Work order
For the listing below, print exactly the lines from the line with "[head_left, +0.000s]" to the line with "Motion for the", both included, and nothing beyond them.

Recorded information
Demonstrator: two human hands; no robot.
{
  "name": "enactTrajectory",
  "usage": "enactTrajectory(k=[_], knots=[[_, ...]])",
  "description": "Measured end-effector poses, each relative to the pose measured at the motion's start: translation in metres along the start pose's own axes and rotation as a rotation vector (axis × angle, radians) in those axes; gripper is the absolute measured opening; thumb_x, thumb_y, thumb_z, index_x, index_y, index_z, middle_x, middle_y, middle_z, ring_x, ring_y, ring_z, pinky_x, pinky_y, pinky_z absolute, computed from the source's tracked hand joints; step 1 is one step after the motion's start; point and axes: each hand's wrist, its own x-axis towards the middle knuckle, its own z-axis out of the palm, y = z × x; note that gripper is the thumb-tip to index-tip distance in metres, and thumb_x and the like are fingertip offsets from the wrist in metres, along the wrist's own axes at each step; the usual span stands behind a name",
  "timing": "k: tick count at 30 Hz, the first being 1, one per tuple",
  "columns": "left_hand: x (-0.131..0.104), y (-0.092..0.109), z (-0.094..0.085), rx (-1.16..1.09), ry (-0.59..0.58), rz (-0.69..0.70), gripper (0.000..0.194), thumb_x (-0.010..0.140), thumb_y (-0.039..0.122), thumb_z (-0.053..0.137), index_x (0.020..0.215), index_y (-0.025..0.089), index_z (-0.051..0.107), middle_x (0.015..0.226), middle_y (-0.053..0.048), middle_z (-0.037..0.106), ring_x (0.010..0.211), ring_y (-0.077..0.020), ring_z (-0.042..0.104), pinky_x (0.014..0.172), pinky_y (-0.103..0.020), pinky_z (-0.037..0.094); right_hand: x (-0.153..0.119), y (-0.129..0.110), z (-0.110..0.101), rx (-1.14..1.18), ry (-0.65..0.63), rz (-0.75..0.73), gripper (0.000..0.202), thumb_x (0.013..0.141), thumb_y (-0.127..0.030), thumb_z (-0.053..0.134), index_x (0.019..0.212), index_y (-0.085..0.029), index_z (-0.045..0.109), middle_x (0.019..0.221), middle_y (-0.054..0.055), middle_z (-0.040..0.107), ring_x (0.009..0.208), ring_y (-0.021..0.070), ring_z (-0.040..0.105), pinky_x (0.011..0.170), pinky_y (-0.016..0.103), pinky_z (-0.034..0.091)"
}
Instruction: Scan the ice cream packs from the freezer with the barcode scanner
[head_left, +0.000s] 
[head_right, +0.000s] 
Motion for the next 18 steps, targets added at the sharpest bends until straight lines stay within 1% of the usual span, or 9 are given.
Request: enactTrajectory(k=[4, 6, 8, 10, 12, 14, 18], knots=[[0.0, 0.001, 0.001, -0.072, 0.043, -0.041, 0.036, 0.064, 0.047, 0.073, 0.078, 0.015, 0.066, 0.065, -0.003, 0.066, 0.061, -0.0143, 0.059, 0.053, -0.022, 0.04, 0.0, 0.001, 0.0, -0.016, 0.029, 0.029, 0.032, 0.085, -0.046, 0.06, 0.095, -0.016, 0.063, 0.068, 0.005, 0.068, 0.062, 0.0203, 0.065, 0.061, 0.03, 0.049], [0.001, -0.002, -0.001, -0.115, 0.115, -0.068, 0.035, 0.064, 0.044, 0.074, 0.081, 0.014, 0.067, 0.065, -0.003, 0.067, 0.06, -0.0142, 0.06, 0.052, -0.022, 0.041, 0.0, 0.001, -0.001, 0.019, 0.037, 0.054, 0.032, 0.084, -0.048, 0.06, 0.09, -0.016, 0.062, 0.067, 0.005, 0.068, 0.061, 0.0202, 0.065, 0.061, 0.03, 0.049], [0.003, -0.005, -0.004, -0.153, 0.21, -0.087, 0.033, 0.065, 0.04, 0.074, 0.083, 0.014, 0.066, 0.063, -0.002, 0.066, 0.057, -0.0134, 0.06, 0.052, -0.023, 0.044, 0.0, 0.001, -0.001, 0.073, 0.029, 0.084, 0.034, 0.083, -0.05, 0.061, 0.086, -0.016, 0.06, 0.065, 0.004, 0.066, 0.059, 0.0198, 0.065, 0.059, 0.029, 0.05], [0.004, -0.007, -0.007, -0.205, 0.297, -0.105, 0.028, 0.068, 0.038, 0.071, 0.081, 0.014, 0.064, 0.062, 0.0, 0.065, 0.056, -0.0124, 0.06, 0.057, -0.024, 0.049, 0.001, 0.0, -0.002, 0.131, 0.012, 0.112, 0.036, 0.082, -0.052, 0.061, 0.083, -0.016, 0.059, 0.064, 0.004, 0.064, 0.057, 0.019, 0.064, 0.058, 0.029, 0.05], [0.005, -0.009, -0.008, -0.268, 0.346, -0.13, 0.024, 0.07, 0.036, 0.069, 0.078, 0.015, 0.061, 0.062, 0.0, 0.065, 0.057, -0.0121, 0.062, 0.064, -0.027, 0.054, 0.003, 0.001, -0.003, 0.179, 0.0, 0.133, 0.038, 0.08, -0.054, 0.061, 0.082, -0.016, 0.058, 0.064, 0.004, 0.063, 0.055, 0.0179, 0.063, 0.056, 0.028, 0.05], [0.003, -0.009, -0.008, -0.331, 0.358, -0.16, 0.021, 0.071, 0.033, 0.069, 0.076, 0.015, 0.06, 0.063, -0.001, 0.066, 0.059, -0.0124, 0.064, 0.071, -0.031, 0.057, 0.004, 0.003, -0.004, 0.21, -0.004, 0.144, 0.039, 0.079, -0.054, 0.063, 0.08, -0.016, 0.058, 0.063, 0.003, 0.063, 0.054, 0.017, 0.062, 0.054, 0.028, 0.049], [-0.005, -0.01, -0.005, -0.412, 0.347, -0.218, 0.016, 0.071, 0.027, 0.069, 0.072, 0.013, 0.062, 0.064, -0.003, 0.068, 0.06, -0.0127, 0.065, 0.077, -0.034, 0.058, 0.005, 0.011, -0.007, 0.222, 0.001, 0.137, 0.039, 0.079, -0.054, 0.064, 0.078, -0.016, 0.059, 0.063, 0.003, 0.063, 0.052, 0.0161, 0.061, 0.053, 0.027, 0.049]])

Finished exercise
[head_left, +0.000s] 
[head_right, +0.000s] 
Motion for the next 18 steps, targets added at the sharpest bends until straight lines stay within 1% of the usual span, or 9 are given.

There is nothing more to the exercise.